[LinkedIn] Discover the Community-Focused Feed Optimization

We have lots of expertise in supporting organization in their presence on B2B social media and we offer a broad set of marketing services. Our capabilities are proven by the appreciation of many customers. Let’s have a talk!

On this subject, here is the an article about posting on LinkedIn and their news feed: LinkedIn’s feed stands at the center of building global professional knowledge-sharing communities for our members. Members talk about their career stories, job openings, and ideas in a variety of formats, including links, video, text, images, documents, and long-form articles. Members participate in conversations in two distinct roles: as content creators who share posts, and as feed viewers who read those posts and respond to them through reactions, comments, or reshares. By helping members actively participate in those professional conversations, we are fulfilling LinkedIn’s mission to connect the world’s professionals to make them more productive and successful.

This post focuses on one important aspect of  the machine learning at Linkedin’s feed: candidate selection. Before final fine feed ranking, a personalized candidate generation algorithm is applied to tens of thousands of feed updates to select a diverse and unique candidate pool. We describe the machine learning models applied in candidate generation and the infrastructure capabilities that support accurate and agile model iterations.

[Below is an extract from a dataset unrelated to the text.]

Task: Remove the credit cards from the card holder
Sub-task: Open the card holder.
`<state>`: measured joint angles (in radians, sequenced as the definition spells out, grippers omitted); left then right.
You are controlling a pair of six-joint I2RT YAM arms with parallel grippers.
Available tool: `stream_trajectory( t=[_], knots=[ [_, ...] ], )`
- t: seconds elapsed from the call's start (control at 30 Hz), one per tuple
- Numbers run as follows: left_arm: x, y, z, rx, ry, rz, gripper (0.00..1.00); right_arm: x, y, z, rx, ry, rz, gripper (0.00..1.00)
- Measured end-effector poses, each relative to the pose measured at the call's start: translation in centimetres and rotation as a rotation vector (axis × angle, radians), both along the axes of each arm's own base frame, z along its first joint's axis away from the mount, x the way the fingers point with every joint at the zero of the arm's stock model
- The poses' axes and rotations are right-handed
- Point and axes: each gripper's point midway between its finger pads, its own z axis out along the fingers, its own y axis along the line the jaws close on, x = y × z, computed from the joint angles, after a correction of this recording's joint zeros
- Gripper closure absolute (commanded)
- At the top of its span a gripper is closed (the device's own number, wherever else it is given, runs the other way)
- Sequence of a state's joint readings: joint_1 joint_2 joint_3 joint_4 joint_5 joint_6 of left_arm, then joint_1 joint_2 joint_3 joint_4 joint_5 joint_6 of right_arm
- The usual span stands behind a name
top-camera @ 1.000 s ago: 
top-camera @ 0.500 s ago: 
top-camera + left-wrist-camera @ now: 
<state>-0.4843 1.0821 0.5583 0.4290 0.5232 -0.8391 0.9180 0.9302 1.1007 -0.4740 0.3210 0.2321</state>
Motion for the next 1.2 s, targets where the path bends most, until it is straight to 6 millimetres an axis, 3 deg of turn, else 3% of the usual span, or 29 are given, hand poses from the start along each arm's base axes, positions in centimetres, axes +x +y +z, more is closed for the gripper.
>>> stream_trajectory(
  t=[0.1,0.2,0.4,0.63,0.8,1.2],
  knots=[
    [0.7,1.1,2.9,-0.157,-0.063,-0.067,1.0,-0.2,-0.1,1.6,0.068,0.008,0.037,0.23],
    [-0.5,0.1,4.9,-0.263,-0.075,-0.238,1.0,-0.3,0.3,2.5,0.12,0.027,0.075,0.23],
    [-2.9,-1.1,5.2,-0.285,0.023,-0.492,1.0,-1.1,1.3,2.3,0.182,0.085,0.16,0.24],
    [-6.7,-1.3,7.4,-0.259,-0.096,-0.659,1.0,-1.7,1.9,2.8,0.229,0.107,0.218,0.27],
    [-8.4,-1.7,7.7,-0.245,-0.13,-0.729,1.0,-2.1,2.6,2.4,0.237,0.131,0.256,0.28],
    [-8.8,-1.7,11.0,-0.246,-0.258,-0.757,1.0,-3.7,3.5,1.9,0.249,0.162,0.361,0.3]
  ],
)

Overview of Feed at LinkedIn

At the heart of the feed sits a machine learning algorithm that works to identify the best conversations for our members. In a fraction of a second, the algorithm scores tens of thousands of posts and ranks the most relevant at the top of the feed. In order to operate at this scale and speed, LinkedIn’s feed has a two-pass architecture. The first pass rankers (FPR) create a preliminary candidate selection from their inventories based on predicted relevance to the feed viewer. Examples include updates from your network, job recommendations, and sponsored updates. A second pass ranker (SPR) then combines and scores the output from all first pass rankers. The SPR creates a single, personalized ranked list. FollowFeed is the dominant FPR that serves feed updates from your network. More than 80% of feed updates are coming from FollowFeed, and those updates contribute to more than 95% of members’ conversations. Through these conversations, active communities are formed and strengthened.

two-pass-ranking-architecture

Two-pass ranking architecture for LinkedIn’s homepage feed

At LinkedIn’s scale, the main technical challenge is to find the right balance between infrastructure impact and multi-objective optimization using comprehensive machine learning algorithms. Those objectives include members’ likelihood to view updates, their likelihood to participate in conversations, and providing timely reactions to content creators. There are hundreds of machine learning features we use to compute these objectives. We want to optimize these objectives continuously and accurately while satisfying the low latency requirements of our infrastructure footprints.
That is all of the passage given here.